Would you reproduce the whole listing exactly, dropping any pictures it holds?
============================================================
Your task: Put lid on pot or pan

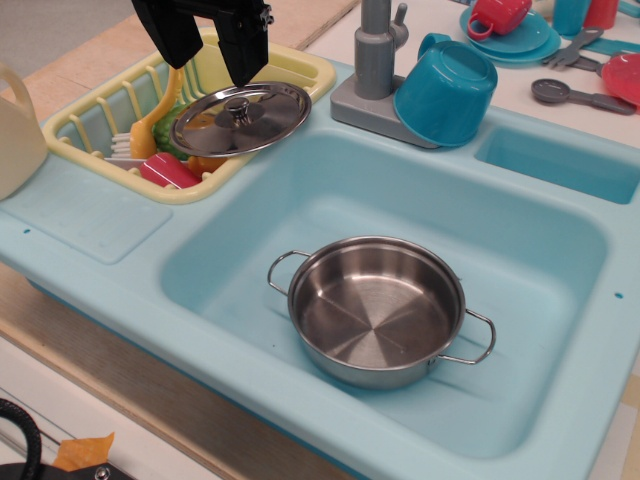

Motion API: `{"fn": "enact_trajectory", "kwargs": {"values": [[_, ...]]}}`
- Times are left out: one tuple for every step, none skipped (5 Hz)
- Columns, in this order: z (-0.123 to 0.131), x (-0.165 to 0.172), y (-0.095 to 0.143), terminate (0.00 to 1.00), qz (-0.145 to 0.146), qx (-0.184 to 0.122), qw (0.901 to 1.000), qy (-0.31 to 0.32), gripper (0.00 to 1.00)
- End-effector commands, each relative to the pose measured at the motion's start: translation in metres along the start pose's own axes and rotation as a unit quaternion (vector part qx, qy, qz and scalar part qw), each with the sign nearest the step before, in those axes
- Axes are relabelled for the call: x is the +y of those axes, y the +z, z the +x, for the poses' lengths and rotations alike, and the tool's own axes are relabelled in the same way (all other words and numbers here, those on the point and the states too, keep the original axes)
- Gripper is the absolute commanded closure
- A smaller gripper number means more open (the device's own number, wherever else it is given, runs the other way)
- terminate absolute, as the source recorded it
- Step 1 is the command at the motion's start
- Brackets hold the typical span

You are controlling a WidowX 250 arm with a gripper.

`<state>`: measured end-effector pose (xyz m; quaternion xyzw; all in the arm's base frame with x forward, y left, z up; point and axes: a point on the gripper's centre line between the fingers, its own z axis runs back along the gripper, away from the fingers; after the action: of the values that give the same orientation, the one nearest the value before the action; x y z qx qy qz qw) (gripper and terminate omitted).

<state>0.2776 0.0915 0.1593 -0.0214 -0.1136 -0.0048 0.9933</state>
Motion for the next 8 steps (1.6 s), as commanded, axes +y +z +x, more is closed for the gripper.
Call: {"fn": "enact_trajectory", "kwargs": {"values": [[0.0,0.0,0.0,0.0,0.0,0.0,1.0,0.0,0.0],[0.004,0.004,-0.005,0.0,-0.007,0.001,1.0,-0.007,0.0],[0.009,0.006,-0.011,0.0,-0.019,0.009,0.9998,-0.007,0.0],[0.013,0.009,-0.018,0.0,-0.029,0.019,0.9994,-0.008,0.0],[0.014,0.012,-0.022,0.0,-0.037,0.024,0.999,-0.008,0.0],[0.013,0.013,-0.027,0.0,-0.044,0.027,0.9986,-0.004,0.0],[0.013,0.014,-0.032,0.0,-0.051,0.028,0.9983,-0.003,0.0],[0.011,0.015,-0.035,0.0,-0.057,0.032,0.9978,0.004,0.0]]}}
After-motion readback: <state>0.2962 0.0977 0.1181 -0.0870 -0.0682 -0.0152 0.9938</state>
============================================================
### Solution to the exercise
Your task: Put lid on pot or pan


Motion API: `{"fn": "enact_trajectory", "kwargs": {"values": [[_, ...]]}}`
- Times are left out: one tuple for every step, none skipped (5 Hz)
- Columns, in this order: z (-0.123 to 0.131), x (-0.165 to 0.172), y (-0.095 to 0.143), terminate (0.00 to 1.00), qz (-0.145 to 0.146), qx (-0.184 to 0.122), qw (0.901 to 1.000), qy (-0.31 to 0.32), gripper (0.00 to 1.00)
- End-effector commands, each relative to the pose measured at the motion's start: translation in metres along the start pose's own axes and rotation as a unit quaternion (vector part qx, qy, qz and scalar part qw), each with the sign nearest the step before, in those axes
- Axes are relabelled for the call: x is the +y of those axes, y the +z, z the +x, for the poses' lengths and rotations alike, and the tool's own axes are relabelled in the same way (all other words and numbers here, those on the point and the states too, keep the original axes)
- Gripper is the absolute commanded closure
- A smaller gripper number means more open (the device's own number, wherever else it is given, runs the other way)
- terminate absolute, as the source recorded it
- Step 1 is the command at the motion's start
- Brackets hold the typical span

You are controlling a WidowX 250 arm with a gripper.

`<state>`: measured end-effector pose (xyz m; quaternion xyzw; all in the arm's base frame with x forward, y left, z up; point and axes: a point on the gripper's centre line between the fingers, its own z axis runs back along the gripper, away from the fingers; after the action: of the values that give the same orientation, the one nearest the value before the action; x y z qx qy qz qw) (gripper and terminate omitted).

<state>0.2776 0.0915 0.1593 -0.0214 -0.1136 -0.0048 0.9933</state>
Motion for the next 8 steps (1.6 s), as commanded, axes +y +z +x, more is closed for the gripper.
Call: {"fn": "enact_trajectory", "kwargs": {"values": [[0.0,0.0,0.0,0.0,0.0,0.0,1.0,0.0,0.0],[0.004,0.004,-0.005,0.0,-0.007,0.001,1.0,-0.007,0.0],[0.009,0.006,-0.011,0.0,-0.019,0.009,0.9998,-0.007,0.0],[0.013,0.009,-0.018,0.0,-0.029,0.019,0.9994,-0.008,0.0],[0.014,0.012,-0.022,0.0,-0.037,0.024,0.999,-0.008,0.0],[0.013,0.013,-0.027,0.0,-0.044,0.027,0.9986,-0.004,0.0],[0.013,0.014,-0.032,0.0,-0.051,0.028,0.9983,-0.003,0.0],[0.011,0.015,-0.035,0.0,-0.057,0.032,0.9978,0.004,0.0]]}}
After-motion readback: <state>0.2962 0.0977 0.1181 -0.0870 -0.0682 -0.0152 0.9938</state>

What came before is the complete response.